Problem
Below are lines of data; restate word for word those running from the line containing "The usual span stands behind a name" to the line containing "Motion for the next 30", inclusive, and no others.
Segment Open
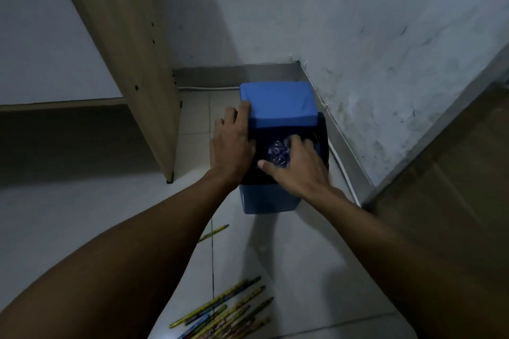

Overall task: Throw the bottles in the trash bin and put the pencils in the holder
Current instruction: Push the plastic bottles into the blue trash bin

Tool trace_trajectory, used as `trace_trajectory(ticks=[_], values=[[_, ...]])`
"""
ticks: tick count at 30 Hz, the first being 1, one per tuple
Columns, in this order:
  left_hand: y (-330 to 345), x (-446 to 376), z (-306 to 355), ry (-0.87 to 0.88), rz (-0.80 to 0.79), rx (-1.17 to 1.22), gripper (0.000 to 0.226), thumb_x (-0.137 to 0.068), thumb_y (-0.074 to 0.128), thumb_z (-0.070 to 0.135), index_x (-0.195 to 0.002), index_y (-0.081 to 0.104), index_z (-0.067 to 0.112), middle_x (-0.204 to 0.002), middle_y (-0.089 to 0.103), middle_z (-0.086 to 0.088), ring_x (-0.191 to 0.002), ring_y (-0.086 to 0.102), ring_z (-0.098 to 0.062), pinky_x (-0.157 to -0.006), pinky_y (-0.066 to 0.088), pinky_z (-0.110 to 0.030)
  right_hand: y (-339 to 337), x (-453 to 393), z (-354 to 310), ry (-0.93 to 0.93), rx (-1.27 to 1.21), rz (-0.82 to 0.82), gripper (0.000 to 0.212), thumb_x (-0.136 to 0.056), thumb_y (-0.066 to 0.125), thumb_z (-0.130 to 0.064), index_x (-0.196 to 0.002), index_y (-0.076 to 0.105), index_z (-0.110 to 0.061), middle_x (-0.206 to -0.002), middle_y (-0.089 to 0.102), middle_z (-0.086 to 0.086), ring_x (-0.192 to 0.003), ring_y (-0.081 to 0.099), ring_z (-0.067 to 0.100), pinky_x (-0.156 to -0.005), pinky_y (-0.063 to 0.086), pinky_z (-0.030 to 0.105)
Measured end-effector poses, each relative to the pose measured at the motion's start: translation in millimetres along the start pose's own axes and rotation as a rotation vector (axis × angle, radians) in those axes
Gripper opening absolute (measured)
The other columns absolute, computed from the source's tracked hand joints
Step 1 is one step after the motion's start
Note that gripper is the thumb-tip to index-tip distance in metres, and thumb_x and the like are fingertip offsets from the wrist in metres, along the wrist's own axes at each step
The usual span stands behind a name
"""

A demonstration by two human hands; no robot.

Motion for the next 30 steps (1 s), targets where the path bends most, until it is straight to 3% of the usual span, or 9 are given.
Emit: trace_trajectory(ticks=[3, 8, 11, 13, 19, 25, 30], values=[[1, 0, -1, 0.000, 0.004, -0.004, 0.067, -0.078, 0.066, 0.014, -0.137, 0.036, 0.016, -0.123, 0.052, -0.013, -0.102, 0.053, -0.028, -0.079, 0.053, -0.041, 7, -5, 0, 0.037, 0.053, 0.021, 0.071, -0.068, 0.064, -0.067, -0.116, 0.049, -0.016, -0.124, 0.038, 0.013, -0.110, 0.050, 0.038, -0.095, 0.045, 0.047], [2, 0, -3, -0.003, 0.005, 0.008, 0.067, -0.078, 0.066, 0.015, -0.137, 0.036, 0.016, -0.124, 0.051, -0.012, -0.105, 0.052, -0.027, -0.081, 0.053, -0.042, 5, -8, -3, 0.019, 0.003, 0.041, 0.048, -0.080, 0.067, -0.040, -0.116, 0.053, -0.011, -0.122, 0.052, 0.019, -0.113, 0.052, 0.039, -0.098, 0.045, 0.049], [1, 1, -3, -0.002, 0.003, 0.011, 0.068, -0.078, 0.067, 0.016, -0.138, 0.035, 0.016, -0.126, 0.051, -0.012, -0.107, 0.051, -0.027, -0.084, 0.052, -0.041, -5, -2, -3, -0.036, -0.099, 0.102, 0.043, -0.078, 0.070, -0.027, -0.114, 0.055, -0.010, -0.114, 0.061, 0.015, -0.103, 0.060, 0.030, -0.088, 0.052, 0.037], [1, 1, -3, -0.001, -0.016, 0.023, 0.069, -0.079, 0.067, 0.017, -0.139, 0.035, 0.016, -0.128, 0.050, -0.012, -0.109, 0.051, -0.027, -0.086, 0.052, -0.041, -15, 4, -2, -0.076, -0.115, 0.180, 0.043, -0.078, 0.069, -0.022, -0.118, 0.057, -0.011, -0.113, 0.061, 0.012, -0.100, 0.060, 0.026, -0.081, 0.047, 0.028], [-3, 3, -7, 0.044, -0.110, 0.067, 0.069, -0.079, 0.065, 0.024, -0.141, 0.034, 0.015, -0.133, 0.045, -0.013, -0.112, 0.048, -0.028, -0.087, 0.050, -0.040, -50, 21, 9, -0.211, 0.004, 0.439, 0.042, -0.075, 0.067, -0.021, -0.115, 0.057, -0.014, -0.114, 0.052, 0.009, -0.109, 0.047, 0.025, -0.077, 0.052, 0.039], [-9, -7, -4, 0.041, -0.178, 0.111, 0.056, -0.089, 0.059, 0.037, -0.136, 0.037, 0.016, -0.128, 0.044, -0.016, -0.109, 0.048, -0.030, -0.082, 0.048, -0.038, -41, 18, 37, -0.021, -0.100, 0.299, 0.070, -0.077, 0.069, -0.029, -0.138, 0.035, -0.024, -0.136, 0.038, 0.010, -0.124, 0.040, 0.027, -0.085, 0.044, 0.034], [-10, -18, 2, 0.075, -0.259, -0.065, 0.069, -0.085, 0.065, 0.036, -0.143, 0.031, 0.021, -0.125, 0.043, -0.020, -0.107, 0.050, -0.033, -0.088, 0.046, -0.043, -31, 23, 37, -0.013, -0.103, 0.188, 0.073, -0.082, 0.067, -0.027, -0.143, 0.028, -0.028, -0.140, 0.032, 0.010, -0.126, 0.041, 0.030, -0.095, 0.049, 0.046]])
Point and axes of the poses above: each hand's wrist, its own x-axis away from the middle knuckle, its own y-axis out of the palm, z = x × y, the point moved 6 cm from there along -x, towards the middle knuckle
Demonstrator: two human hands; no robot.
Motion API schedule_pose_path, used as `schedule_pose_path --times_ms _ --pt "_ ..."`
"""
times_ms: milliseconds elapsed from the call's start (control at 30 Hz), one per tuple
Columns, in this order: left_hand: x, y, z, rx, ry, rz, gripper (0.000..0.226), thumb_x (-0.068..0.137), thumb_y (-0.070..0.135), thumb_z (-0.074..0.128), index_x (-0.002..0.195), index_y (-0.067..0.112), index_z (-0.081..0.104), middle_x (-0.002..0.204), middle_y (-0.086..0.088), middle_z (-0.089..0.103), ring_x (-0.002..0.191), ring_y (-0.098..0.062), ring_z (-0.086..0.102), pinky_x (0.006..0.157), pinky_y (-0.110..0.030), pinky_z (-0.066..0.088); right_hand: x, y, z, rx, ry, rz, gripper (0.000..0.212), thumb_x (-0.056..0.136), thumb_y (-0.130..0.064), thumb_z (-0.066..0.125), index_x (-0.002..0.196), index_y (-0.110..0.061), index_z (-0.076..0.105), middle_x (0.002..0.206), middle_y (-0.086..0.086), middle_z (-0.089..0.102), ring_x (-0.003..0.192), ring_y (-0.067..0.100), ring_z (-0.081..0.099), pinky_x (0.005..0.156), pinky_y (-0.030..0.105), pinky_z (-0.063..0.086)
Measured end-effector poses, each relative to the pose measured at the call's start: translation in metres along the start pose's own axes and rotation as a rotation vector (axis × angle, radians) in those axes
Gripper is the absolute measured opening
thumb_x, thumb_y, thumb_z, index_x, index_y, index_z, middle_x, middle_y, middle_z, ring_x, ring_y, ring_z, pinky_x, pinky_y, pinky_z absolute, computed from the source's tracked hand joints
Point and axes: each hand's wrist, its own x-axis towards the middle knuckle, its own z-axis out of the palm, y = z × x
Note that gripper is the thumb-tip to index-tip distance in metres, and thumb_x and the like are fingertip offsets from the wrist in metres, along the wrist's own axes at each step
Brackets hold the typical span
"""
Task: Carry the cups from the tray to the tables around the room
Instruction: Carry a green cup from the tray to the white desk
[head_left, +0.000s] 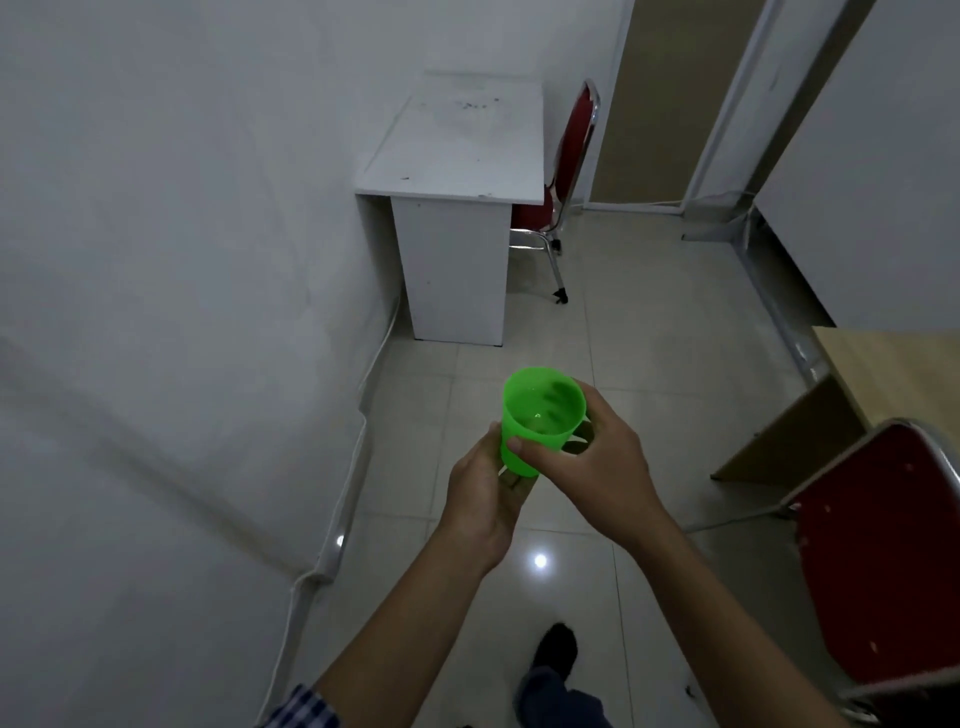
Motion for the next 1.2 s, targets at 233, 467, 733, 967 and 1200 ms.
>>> schedule_pose_path --times_ms 233,467,733,967,1200 --pt "0.122 0.038 0.048 -0.006 0.037 0.056 0.028 0.099 0.024 0.055 0.096 0.011 0.08 0.11 -0.017 0.075 0.101 -0.027 0.072 0.076 -0.032 0.061 0.139 0.025 -0.01 0.014 -0.046 -0.034 0.066 0.068 -0.046 0.089 0.127 -0.044 0.06 0.117 -0.024 0.068 0.106 0.001 0.066 0.085 0.03 0.06" --pt "0.236 0.085 0.119 0.001 0.061 0.113 0.029 0.1 0.025 0.053 0.103 0.011 0.078 0.115 -0.018 0.073 0.109 -0.029 0.069 0.081 -0.033 0.06 0.283 0.044 -0.044 0.05 -0.091 -0.047 0.064 0.066 -0.051 0.087 0.124 -0.049 0.059 0.117 -0.025 0.068 0.107 0.0 0.066 0.084 0.028 0.059" --pt "0.36 0.128 0.181 -0.029 0.072 0.083 0.026 0.095 0.021 0.058 0.095 0.01 0.08 0.109 -0.017 0.075 0.103 -0.026 0.072 0.08 -0.033 0.061 0.427 0.074 -0.066 0.047 -0.118 -0.037 0.065 0.065 -0.05 0.087 0.124 -0.044 0.061 0.114 -0.025 0.069 0.106 0.0 0.066 0.082 0.025 0.059" --pt "0.496 0.17 0.214 -0.045 0.084 0.05 0.024 0.092 0.023 0.06 0.091 0.013 0.082 0.106 -0.013 0.077 0.097 -0.021 0.074 0.076 -0.032 0.061 0.565 0.118 -0.062 0.016 -0.108 -0.012 0.059 0.067 -0.049 0.088 0.118 -0.055 0.059 0.115 -0.025 0.069 0.105 -0.001 0.066 0.079 0.021 0.058" --pt "0.61 0.229 0.253 -0.013 0.076 0.025 0.027 0.098 0.019 0.053 0.109 0.005 0.074 0.115 -0.019 0.073 0.106 -0.029 0.067 0.091 -0.041 0.055 0.694 0.131 -0.058 0.01 -0.07 -0.011 0.058 0.066 -0.05 0.088 0.115 -0.06 0.058 0.114 -0.029 0.068 0.104 -0.003 0.066 0.079 0.017 0.056"
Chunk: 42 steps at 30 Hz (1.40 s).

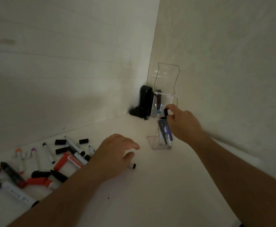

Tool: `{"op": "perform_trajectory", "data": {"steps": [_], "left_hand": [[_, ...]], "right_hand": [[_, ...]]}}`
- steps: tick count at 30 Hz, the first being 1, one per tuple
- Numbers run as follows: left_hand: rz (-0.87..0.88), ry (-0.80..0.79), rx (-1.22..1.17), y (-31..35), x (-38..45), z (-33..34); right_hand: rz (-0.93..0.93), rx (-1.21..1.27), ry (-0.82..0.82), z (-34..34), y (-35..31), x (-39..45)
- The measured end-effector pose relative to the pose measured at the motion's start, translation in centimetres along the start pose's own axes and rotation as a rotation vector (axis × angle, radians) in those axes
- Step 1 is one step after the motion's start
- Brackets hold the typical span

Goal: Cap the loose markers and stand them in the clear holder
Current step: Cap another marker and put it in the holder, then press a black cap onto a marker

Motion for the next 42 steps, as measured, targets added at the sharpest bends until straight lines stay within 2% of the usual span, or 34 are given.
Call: {"op": "perform_trajectory", "data": {"steps": [6, 8, 10, 12, 13, 15, 17, 21, 22, 24, 26, 27, 29, 31, 36, 38, 40, 42], "left_hand": [[-0.02, 0.001, 0.001, -0.3, 0.0, 0.0], [-0.034, -0.005, 0.006, -0.5, -0.2, -0.1], [-0.056, 0.021, 0.034, -0.9, -0.3, -0.5], [-0.146, 0.043, 0.105, -1.7, -0.3, -1.7], [-0.219, 0.051, 0.148, -2.4, -0.4, -2.5], [-0.385, 0.091, 0.196, -4.4, -0.9, -4.4], [-0.53, 0.138, 0.224, -6.9, -2.1, -6.3], [-0.702, 0.133, 0.273, -9.3, -3.4, -7.6], [-0.704, 0.131, 0.287, -9.5, -3.3, -7.9], [-0.709, 0.101, 0.263, -9.6, -3.9, -8.3], [-0.752, 0.066, 0.326, -10.0, -3.8, -7.7], [-0.795, 0.017, 0.398, -10.7, -3.6, -7.7], [-0.783, 0.016, 0.395, -11.3, -3.8, -8.4], [-0.768, -0.02, 0.399, -11.9, -3.6, -8.3], [-0.818, -0.357, 0.424, -13.8, -1.7, -6.4], [-0.785, -0.438, 0.478, -13.5, -1.3, -5.8], [-0.74, -0.409, 0.526, -13.0, -1.0, -5.7], [-0.706, -0.263, 0.444, -12.6, -1.1, -6.2]], "right_hand": [[-0.035, -0.097, -0.089, 0.8, 0.3, -0.3], [-0.033, -0.059, 0.002, 0.1, 0.2, -0.3], [-0.012, 0.018, 0.165, -1.0, -0.3, -0.7], [-0.079, 0.081, 0.268, -1.4, -2.1, -1.5], [-0.149, 0.133, 0.261, -1.1, -3.4, -2.0], [-0.256, 0.27, 0.087, 0.5, -6.5, -3.1], [-0.315, 0.332, -0.206, 3.3, -9.6, -4.7], [-0.343, 0.192, -0.647, 8.2, -12.4, -6.2], [-0.307, 0.195, -0.728, 9.0, -12.2, -6.3], [-0.253, 0.177, -0.782, 10.2, -12.2, -6.4], [-0.299, 0.176, -0.812, 11.8, -11.9, -5.6], [-0.329, 0.207, -0.821, 13.2, -12.3, -5.0], [-0.31, 0.235, -0.811, 13.4, -12.3, -4.9], [-0.288, 0.258, -0.718, 12.7, -11.9, -4.7], [-0.164, 0.474, -0.532, 13.2, -9.7, -3.9], [-0.106, 0.565, -0.496, 13.4, -9.3, -3.7], [-0.082, 0.62, -0.479, 13.5, -9.2, -3.7], [-0.088, 0.644, -0.479, 13.6, -9.3, -3.7]]}}
Point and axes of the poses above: each hand's wrist, its own x-axis towards the middle knuckle, its own z-axis out of the palm, y = z × x, the point moved 6 cm from there along x, towards the middle knuckle, and after that the axes turned 6 degrees about z, right-handed, at the moved point
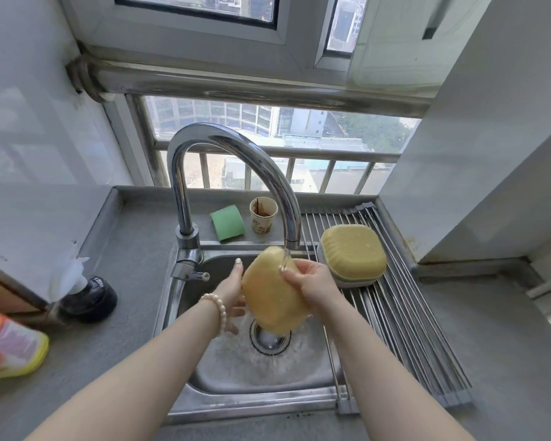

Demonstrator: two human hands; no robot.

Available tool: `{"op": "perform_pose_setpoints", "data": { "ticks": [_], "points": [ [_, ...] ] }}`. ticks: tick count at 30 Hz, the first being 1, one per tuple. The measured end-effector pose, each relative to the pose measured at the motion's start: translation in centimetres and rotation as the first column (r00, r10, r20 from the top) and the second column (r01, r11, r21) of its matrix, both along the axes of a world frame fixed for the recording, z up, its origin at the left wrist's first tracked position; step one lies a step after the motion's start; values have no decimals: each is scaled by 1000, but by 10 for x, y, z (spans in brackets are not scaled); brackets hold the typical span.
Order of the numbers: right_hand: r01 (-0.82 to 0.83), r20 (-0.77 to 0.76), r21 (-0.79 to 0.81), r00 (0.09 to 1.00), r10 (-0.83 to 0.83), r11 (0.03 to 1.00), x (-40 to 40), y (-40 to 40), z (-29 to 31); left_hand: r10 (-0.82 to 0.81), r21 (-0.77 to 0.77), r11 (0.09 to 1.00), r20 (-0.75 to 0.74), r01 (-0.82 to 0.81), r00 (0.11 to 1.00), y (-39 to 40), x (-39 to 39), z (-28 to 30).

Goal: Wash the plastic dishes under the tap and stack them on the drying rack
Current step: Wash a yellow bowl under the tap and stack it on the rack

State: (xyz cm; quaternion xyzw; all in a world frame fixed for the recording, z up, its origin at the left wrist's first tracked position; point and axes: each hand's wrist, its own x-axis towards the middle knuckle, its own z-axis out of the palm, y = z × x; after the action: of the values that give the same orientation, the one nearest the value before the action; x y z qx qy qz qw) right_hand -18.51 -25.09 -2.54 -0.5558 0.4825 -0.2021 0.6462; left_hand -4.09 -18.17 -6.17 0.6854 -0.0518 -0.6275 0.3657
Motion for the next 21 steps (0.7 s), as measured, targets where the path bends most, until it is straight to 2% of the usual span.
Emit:
{"op": "perform_pose_setpoints", "data": {
  "ticks": [1,3,5,6,8,9,10,12,13,14,16,18,19,21],
  "points": [
    [-129,-97,-110,988,118,986,0,4,3,32,25,999,-119,-30,992,2,4,1],
    [-360,-277,-259,917,289,896,-1,15,5,90,33,996,-311,-84,946,3,12,5],
    [-532,-434,-384,825,362,754,-2,27,6,85,17,996,-442,-87,893,4,17,14],
    [-629,-547,-439,753,365,641,-4,32,7,76,-2,996,-489,-89,869,4,18,20],
    [-798,-744,-481,590,312,363,-8,40,8,82,-17,994,-510,-106,856,6,17,23],
    [-837,-785,-483,544,296,259,-11,43,8,110,-19,991,-476,-135,873,5,17,17],
    [-859,-805,-476,512,300,188,-13,44,10,134,-35,985,-455,-168,880,5,15,12],
    [-901,-845,-416,433,313,123,-18,43,13,170,-106,964,-459,-243,872,4,7,2],
    [-918,-863,-368,397,312,151,-19,42,14,181,-141,952,-453,-270,873,3,3,-3],
    [-921,-880,-316,373,292,227,-21,41,14,187,-179,940,-443,-291,877,2,-2,-4],
    [-885,-929,-223,319,185,408,-21,38,10,229,-223,923,-336,-313,914,0,-16,-1],
    [-823,-960,-159,259,111,546,-12,35,4,293,-256,900,-241,-352,925,-3,-27,2],
    [-789,-960,-157,262,95,594,-6,33,1,286,-267,901,-231,-343,930,-5,-29,0],
    [-717,-945,-189,319,75,672,7,29,0,275,-280,889,-309,-363,911,-8,-37,3]
  ]
}}
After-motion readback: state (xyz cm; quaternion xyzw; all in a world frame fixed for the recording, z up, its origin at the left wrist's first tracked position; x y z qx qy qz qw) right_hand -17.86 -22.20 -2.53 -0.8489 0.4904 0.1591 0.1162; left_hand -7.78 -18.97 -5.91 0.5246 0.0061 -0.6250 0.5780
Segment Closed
Your solution
The usual span stands behind a name
"""

A demonstration by two human hands; no robot.

Motion for the next 30 steps (1 s), targets where the path bends most, until it is straight to 3% of the usual span, or 9 are given.

With that, the exercise is done.